El pueblo democrático venezolano se volcará a
votar masivamente este próximo domingo, qué duda cabe.
Proclive a reacciones emocionales y a desplantes
sentimentales, dejará en el baúl de los recuerdos su
justificada ira contra un liderazgo que no ha sido capaz
de responderle con grandeza ante coyunturas críticas y
apremiantes, como sucediera el 11 de abril, como se
reiterara durante el paro cívico nacional, como quedara
dramáticamente de manifiesto el 15 de agosto de 2004 y
como terminara por suceder el 6 de diciembre de 2006. En
todas ellas, el liderazgo político nacional brilló por su
ausencia. Bajó la testuz y se acomodó a los dictados del
teniente coronel.
Tampoco desconoce ese pueblo democrático, hoy
mayoritario, que el 2 de diciembre la verdad se impuso –
aunque a medias – antes por acción del estudiantado, de
los sectores disidentes del chavismo y de algunos escasos
líderes políticos que decidieron jugarse el todo por el
todo por impedir el gran fraude exigido por Hugo Chávez
que por la acción consciente y responsable de la
dirigencia partidista. Pues el triunfo del 2D, desconocido
olímpicamente por el autócrata, tampoco ha sido prueba de
honor de ese liderazgo político. Si se mantiene vivo en el
recuerdo y constituye un hito en nuestras luchas por la
reconquista de la democracia se debe a un puñado de
intelectuales y dirigentes de nuestra sociedad civil que
lo convirtieron en la piedra de tranca de los desafueros
presidenciales. El Movimiento 2D se encarga domingo a
domingo de recordárnoslo.
No creo que esa pusilanimidad que baña a las
dirigencias partidistas de la oposición tenga raíces
conscientes y obedezca a una complicidad declarada con un
régimen tan nefasto como el que nos desgobierna. Tampoco
creo que el Poder, así cuente con intrigantes de la
estatura de José Vicente Rangel, tenga la capacidad como
para montar una quinta columna de tamañas dimensiones. Muy
por el contrario: el desgajamiento de importantes sectores
políticos, que abarca desde PODEMOS hasta el PCV,
demuestra que el chavismo es una fuerza en descomposición,
afectada de la metástasis de la desintegración. No posee
otra fuerza que la volcánica de un sociópata dispuesto a
jugarse el todo por el todo por mantenerse aferrado al
Poder.
Creo, en cambio, que esa pusilanimidad es la
expresión pura y simple de la mediocridad de una clase
política incapaz de estar a la altura de las graves
circunstancias que vivimos. Expresión de una decadencia
sin retorno, que hizo posible la aparición del golpismo,
lo dejó sin castigo y le permitió apoderarse del poder en
prueba de la más insólita irresponsabilidad. De sus polvos
salieron estos lodos. Vuélvase al pasado y mida a los
presidentes de la Cuarta república con los cartabones de
la exigencia que hoy le plantearíamos a nuestros futuros
presidentes. Sólo se salvan Rómulo y el primer Caldera. De
los demás más vale guardar un tupido silencio. No hablemos
del grave error de permitir la reelección: de los cuarenta
años de democracia 20 corren a cuenta de Pérez y Caldera.

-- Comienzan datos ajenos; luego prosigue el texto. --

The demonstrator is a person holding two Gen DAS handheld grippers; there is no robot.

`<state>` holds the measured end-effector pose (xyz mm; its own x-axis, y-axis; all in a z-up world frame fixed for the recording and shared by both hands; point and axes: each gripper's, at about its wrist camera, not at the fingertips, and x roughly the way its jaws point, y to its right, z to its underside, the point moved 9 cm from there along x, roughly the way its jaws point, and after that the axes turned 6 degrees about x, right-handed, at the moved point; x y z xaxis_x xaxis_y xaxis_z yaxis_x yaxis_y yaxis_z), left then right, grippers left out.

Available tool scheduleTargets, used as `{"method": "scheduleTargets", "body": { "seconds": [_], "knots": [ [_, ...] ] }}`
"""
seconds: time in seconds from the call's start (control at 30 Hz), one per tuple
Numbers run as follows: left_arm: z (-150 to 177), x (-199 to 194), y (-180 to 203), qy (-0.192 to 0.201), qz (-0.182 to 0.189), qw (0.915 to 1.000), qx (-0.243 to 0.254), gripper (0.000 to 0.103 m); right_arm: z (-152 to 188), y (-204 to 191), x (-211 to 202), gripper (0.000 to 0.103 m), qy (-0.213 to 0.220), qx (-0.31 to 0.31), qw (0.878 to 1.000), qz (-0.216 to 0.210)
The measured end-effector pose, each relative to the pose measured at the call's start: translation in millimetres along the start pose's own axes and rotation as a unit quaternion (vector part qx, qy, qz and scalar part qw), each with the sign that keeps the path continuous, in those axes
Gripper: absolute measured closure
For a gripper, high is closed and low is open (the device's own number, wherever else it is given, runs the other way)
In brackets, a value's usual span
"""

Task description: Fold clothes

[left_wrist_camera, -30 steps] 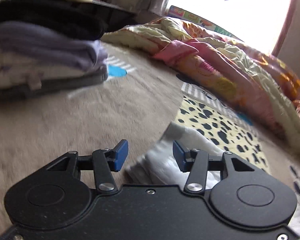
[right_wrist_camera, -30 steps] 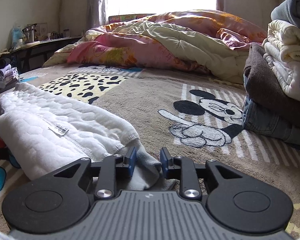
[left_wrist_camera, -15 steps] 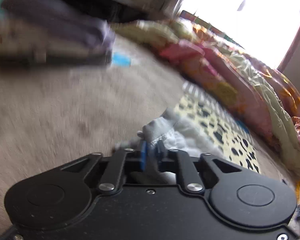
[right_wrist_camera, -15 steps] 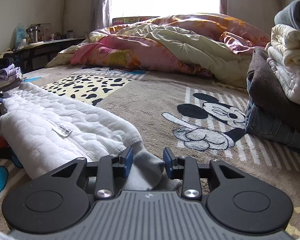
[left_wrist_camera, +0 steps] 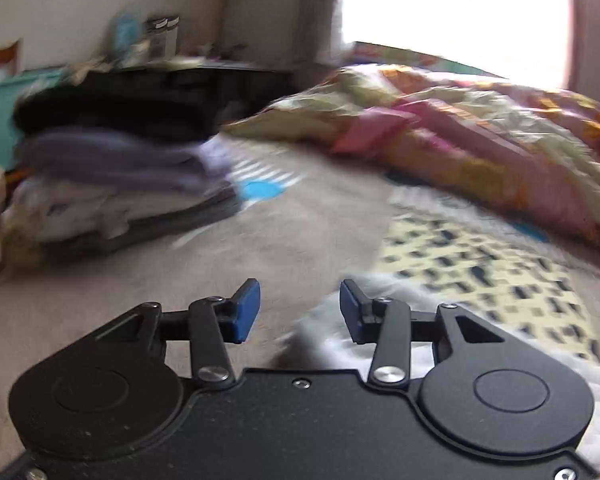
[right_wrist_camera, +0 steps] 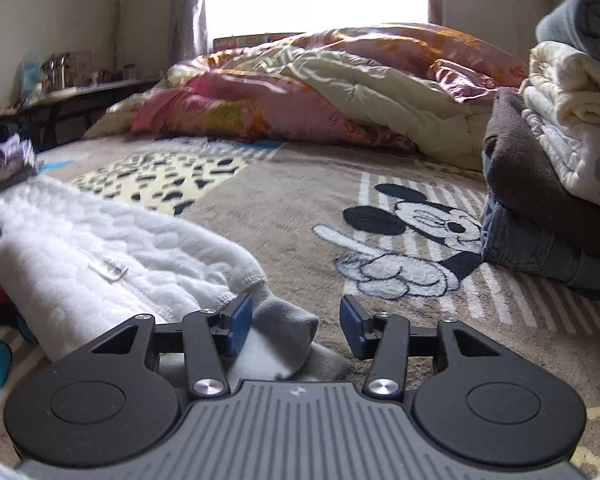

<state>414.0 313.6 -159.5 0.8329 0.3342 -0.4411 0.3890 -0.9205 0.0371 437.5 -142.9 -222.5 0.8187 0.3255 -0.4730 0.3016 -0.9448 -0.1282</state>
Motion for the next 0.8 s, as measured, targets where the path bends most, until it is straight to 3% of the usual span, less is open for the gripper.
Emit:
{"method": "scheduleTargets", "body": {
  "seconds": [0.1, 0.17, 0.27, 0.33, 0.37, 0.47, 0.53, 0.57, 0.67, 0.73, 0.8],
  "knots": [
    [0, -8, 46, -0.006, 0.12, 0.9927, 0.012, 0.061, -13, 2, -12, 0.053, 0.02, 0.012, 1.0, 0.004],
    [5, -19, 86, -0.019, 0.206, 0.9772, 0.047, 0.061, -22, -7, -23, 0.053, 0.038, -0.006, 0.999, 0.001],
    [23, -57, 149, -0.014, 0.346, 0.9308, 0.117, 0.061, -32, -32, -37, 0.057, 0.055, -0.041, 0.997, -0.034],
    [43, -80, 182, -0.008, 0.396, 0.9007, 0.178, 0.063, -28, -55, -41, 0.065, 0.048, -0.069, 0.994, -0.073],
    [56, -84, 195, -0.014, 0.408, 0.8902, 0.203, 0.064, -23, -68, -43, 0.066, 0.044, -0.089, 0.991, -0.091],
    [110, -68, 221, -0.084, 0.37, 0.8787, 0.29, 0.064, 3, -93, -30, 0.067, -0.012, -0.147, 0.984, -0.104],
    [114, -70, 224, -0.063, 0.372, 0.8754, 0.303, 0.064, 28, -95, -11, 0.067, -0.076, -0.176, 0.977, -0.097],
    [107, -71, 223, -0.074, 0.375, 0.8775, 0.289, 0.064, 27, -90, -12, 0.067, -0.063, -0.153, 0.98, -0.107],
    [92, -81, 218, -0.033, 0.375, 0.885, 0.274, 0.064, 9, -81, -24, 0.067, -0.056, -0.107, 0.984, -0.132],
    [110, -71, 217, -0.066, 0.354, 0.8854, 0.293, 0.061, 11, -72, -23, 0.062, -0.061, -0.087, 0.987, -0.124],
    [116, -73, 219, -0.057, 0.355, 0.8843, 0.297, 0.06, 18, -63, -19, 0.062, -0.076, -0.073, 0.987, -0.123]
  ]
}}
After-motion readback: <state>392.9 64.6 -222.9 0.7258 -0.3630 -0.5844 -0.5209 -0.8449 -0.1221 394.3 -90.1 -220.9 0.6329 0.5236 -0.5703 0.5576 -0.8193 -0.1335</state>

Para nuestra infinita desgracia.
Sus herederos no lo hacen mejor ni peor. Esta
es la clase política con que contamos. Y a no mediar un
milagro, será la misma con la que nos veremos obligados a
contar por los tiempos que vienen. Por eso, y por ninguna
otra razón, este próximo 23 de noviembre volveremos a
vivir el mismo drama de nuestras desgracias pasadas: el
pueblo democrático saldrá masivamente a votar – y es
maravilloso que así sea – y empujará hacia la victoria a
sus candidatos en casi todas las gobernaciones y alcaldías
del país. Para vernos una vez más en la insoportable
situación de tener que aceptar que el régimen decida dónde
ganamos y dónde perdimos, reparta las cartas de la baraja
a su aire y conveniencia y se nos empuje a un juego de
definiciones. El vocinglero chantajismo del caudillo
despliega sus tanques y cañones para intimidarnos. Y los
partidos estarán preparando sus acomodaticias
explicaciones del por qué no obtuvimos más que cuatro o
cinco gobernaciones. Dándose por pagados. Cuando pudimos
obtenerlas todas.
Es el triste juego de la realidad y de la
ficción en que navegamos. Dios se apiade de nosotros.